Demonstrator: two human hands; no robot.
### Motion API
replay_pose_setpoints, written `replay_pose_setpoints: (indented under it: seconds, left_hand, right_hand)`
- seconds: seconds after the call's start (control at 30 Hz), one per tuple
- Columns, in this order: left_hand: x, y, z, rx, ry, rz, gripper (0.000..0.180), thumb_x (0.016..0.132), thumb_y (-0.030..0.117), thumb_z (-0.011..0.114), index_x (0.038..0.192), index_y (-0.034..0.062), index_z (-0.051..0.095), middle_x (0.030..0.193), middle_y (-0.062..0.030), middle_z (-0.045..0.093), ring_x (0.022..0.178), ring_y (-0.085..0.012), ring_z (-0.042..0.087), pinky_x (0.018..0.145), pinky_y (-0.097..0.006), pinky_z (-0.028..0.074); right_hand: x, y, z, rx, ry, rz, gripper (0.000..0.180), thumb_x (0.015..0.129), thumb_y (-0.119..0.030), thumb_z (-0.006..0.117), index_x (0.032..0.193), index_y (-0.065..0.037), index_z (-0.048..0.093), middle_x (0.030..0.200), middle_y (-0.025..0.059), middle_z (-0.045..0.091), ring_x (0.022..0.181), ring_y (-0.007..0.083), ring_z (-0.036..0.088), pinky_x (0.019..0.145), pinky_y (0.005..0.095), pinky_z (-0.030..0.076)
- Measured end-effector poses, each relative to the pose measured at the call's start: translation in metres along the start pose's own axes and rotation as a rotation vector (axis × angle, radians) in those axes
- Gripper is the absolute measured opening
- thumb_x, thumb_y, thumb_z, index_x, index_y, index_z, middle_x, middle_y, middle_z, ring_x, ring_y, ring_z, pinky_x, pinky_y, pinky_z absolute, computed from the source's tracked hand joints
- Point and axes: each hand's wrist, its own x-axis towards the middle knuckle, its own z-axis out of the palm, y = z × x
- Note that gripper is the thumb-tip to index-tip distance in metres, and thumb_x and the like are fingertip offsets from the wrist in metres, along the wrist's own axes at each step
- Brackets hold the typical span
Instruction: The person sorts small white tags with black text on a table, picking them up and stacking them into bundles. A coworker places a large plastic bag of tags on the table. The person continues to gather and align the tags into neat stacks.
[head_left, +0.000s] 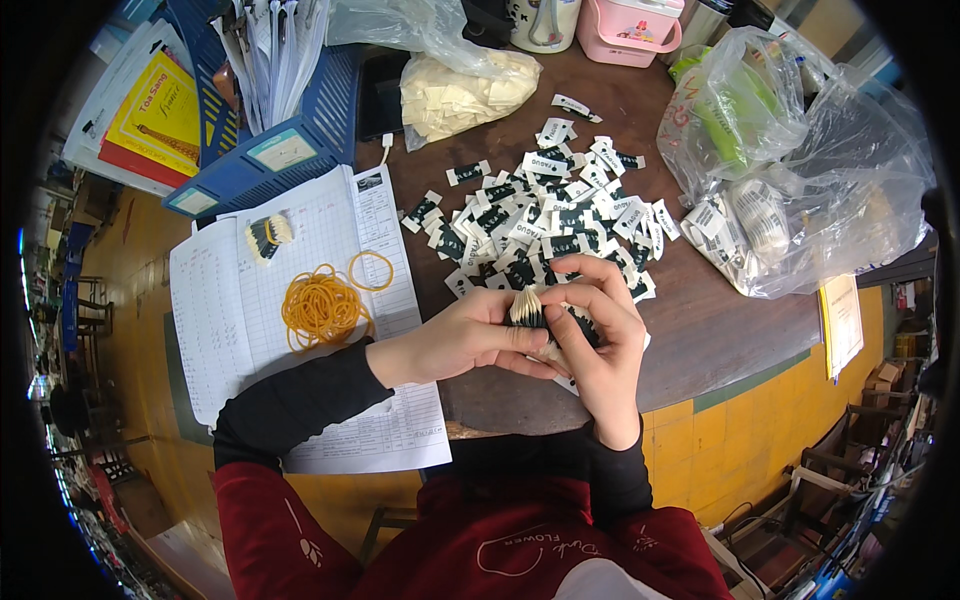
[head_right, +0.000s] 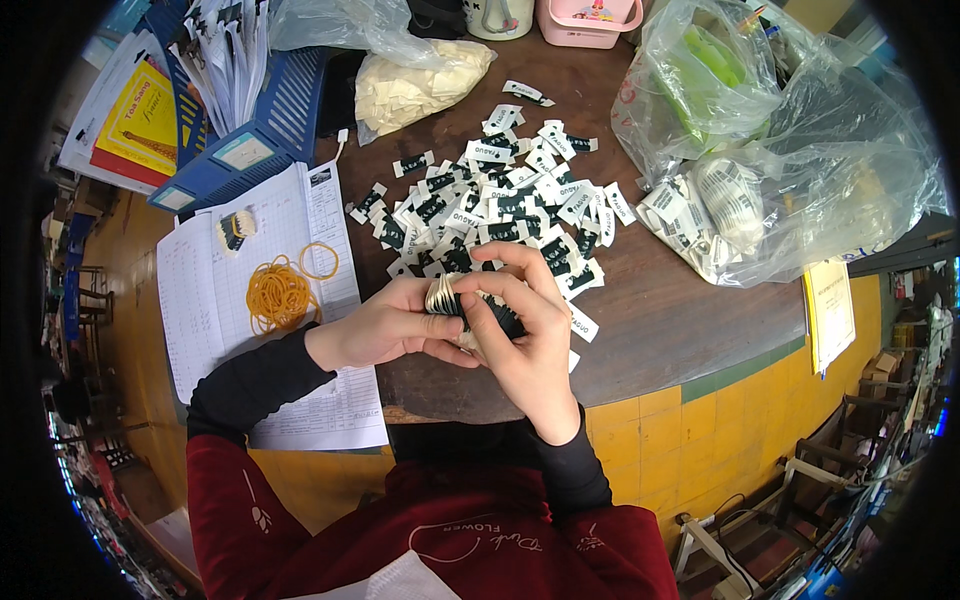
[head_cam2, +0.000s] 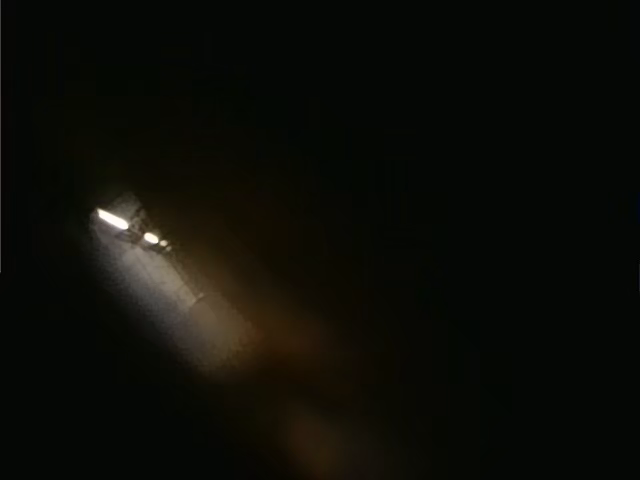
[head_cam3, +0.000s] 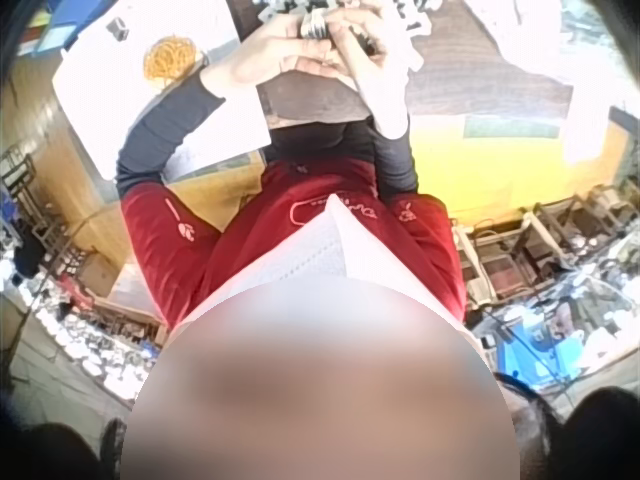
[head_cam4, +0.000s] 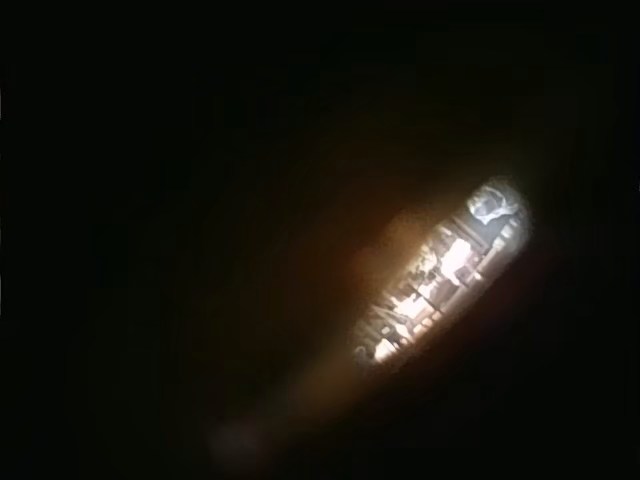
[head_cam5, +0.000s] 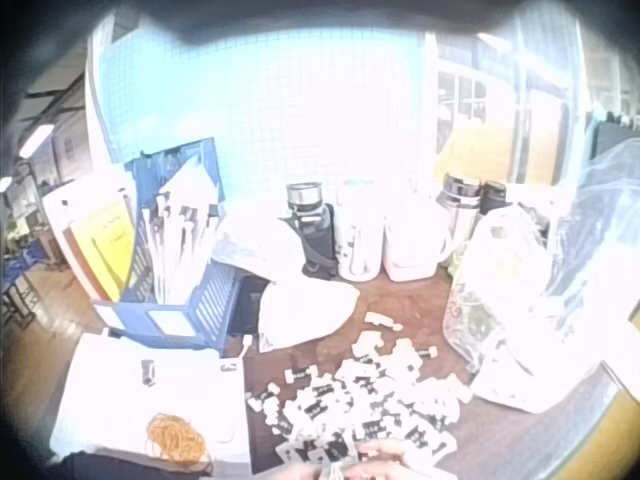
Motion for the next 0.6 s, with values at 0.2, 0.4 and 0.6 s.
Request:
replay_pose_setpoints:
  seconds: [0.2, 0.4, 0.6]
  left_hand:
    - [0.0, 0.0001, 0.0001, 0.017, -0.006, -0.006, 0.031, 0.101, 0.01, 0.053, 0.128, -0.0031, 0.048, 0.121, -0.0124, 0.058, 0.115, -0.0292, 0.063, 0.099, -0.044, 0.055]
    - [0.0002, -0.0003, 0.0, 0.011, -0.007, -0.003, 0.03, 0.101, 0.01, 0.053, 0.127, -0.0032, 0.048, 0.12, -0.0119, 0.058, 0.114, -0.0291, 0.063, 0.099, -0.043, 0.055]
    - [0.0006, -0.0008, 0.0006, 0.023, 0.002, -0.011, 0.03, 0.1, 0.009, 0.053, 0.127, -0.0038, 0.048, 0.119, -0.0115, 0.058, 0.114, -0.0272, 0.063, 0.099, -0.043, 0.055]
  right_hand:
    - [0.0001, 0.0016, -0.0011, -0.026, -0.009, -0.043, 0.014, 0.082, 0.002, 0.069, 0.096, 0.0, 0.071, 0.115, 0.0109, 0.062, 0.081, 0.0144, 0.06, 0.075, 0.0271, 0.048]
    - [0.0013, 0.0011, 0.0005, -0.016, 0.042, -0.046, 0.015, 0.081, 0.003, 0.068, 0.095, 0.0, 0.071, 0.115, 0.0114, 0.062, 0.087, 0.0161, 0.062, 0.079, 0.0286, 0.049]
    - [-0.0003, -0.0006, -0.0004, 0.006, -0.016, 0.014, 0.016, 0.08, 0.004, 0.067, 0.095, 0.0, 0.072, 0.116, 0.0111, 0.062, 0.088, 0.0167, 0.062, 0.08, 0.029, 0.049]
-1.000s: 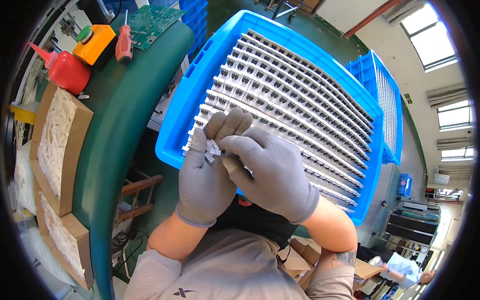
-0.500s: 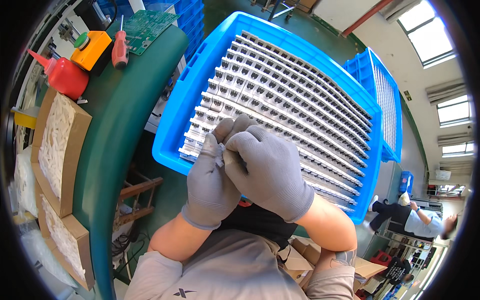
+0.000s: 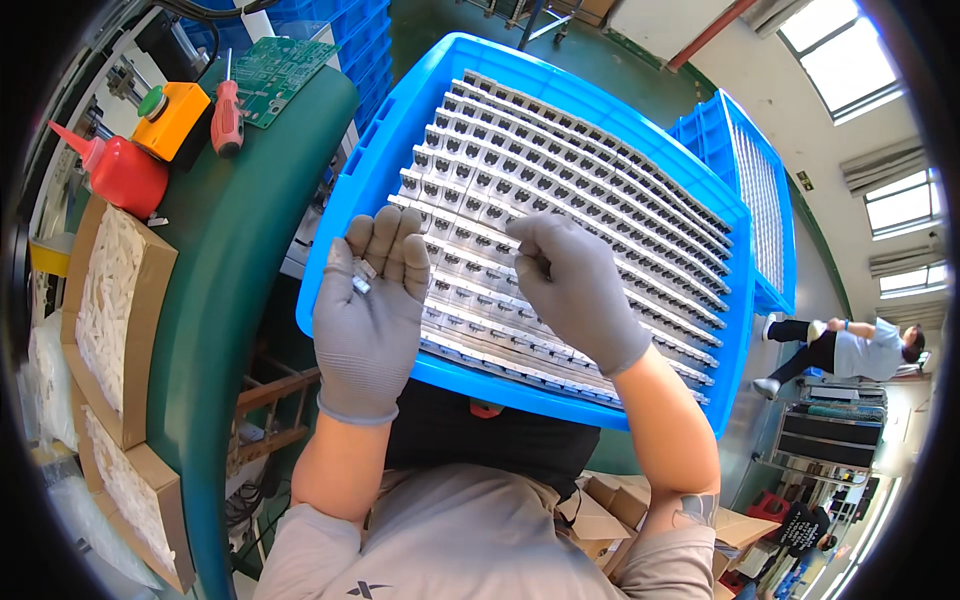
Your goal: The person sorts small white rectangular components from a blue tray into a cardboard box. They pick up handfuls of the items, inspect them, and transfer them to the box, repeating this process throughout the clip.
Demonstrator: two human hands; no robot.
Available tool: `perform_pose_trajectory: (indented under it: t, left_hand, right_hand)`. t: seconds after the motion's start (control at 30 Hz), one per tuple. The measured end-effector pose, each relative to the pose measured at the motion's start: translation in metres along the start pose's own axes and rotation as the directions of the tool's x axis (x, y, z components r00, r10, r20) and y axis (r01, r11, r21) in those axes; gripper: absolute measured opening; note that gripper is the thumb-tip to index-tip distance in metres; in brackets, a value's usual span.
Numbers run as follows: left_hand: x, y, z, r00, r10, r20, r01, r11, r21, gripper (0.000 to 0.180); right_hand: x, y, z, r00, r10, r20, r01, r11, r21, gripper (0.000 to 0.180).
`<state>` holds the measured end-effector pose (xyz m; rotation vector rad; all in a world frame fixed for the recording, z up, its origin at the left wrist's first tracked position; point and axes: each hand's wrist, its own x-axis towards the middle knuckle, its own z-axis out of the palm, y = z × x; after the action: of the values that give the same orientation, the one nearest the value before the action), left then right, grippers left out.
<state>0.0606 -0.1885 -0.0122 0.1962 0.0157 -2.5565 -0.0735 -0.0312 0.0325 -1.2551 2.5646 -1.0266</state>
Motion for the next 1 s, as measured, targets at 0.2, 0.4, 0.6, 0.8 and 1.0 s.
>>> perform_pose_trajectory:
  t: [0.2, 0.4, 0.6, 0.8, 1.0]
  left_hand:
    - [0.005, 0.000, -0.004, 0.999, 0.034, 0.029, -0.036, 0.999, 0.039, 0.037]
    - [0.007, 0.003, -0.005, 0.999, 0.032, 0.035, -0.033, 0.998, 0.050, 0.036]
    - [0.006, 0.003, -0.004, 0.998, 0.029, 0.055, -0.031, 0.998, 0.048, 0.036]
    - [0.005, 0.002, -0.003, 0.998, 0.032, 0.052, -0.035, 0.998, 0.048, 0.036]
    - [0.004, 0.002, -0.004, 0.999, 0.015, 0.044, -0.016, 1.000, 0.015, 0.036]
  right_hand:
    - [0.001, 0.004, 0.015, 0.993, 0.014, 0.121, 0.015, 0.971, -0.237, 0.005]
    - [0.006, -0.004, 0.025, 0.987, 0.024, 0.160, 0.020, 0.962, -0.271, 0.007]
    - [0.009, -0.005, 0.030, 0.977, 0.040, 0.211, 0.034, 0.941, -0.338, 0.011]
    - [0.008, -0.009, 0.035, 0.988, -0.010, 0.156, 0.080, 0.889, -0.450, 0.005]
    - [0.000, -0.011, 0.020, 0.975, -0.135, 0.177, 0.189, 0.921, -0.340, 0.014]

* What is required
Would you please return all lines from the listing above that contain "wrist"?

* Result of the task
- Point and axes: each hand's wrist, its own x-axis towards the middle knuckle, its own z-axis out of the palm, y = z × x
- Note that gripper is the thumb-tip to index-tip distance in metres, and thumb_x and the like are fingertip offsets from the wrist in metres, along the wrist's own axes at each step
`<state>` holds the measured end-effector pose (xyz m; rotation vector rad; all in a world frame fixed for the recording, z up, its origin at the left wrist's first tracked position; point and axes: each hand's wrist, its own x-axis towards the middle knuckle, its own z-axis out of the palm, y = z × x; after the action: of the values that give the same orientation, the one nearest the value before the action), left then right, grippers left out.

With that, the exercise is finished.